Work request:
All lines in the data that hold the word "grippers" need copying.

Dataset section:

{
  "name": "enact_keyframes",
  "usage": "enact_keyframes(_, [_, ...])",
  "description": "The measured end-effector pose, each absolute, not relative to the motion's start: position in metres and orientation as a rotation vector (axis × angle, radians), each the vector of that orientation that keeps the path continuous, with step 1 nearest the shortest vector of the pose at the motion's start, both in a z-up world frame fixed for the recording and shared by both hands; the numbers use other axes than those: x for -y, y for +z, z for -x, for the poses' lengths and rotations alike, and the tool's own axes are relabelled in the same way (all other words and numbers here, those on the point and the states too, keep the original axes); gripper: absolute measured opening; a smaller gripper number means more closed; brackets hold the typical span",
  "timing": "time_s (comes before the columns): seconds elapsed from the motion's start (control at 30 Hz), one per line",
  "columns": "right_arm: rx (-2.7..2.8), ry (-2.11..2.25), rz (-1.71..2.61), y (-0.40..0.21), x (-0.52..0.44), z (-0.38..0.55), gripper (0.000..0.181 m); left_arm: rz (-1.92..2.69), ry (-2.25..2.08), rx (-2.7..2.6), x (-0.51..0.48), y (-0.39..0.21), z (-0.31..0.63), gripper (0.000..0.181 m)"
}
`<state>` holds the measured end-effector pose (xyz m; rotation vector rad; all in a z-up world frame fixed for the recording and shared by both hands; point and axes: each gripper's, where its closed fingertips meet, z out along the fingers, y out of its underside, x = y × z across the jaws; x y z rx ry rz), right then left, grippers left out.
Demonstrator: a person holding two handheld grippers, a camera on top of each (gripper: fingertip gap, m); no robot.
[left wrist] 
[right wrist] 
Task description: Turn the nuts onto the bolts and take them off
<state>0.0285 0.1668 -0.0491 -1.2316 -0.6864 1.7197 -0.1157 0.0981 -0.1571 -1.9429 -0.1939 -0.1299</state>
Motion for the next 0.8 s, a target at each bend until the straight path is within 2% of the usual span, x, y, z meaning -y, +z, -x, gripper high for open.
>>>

Task response:
`<state>` holds the measured end-effector pose (xyz m; rotation vector rad; all in a z-up world frame fixed for the recording and shared by both hands; point and axes: each gripper's, where its closed fingertips meet, z out along the fingers, y out of its underside, x = y × z across the jaws; x y z rx ry rz), right then left, grippers left out.
Demonstrator: a person holding two handheld grippers, a camera on top of each (gripper: fingertip gap, m); no robot.

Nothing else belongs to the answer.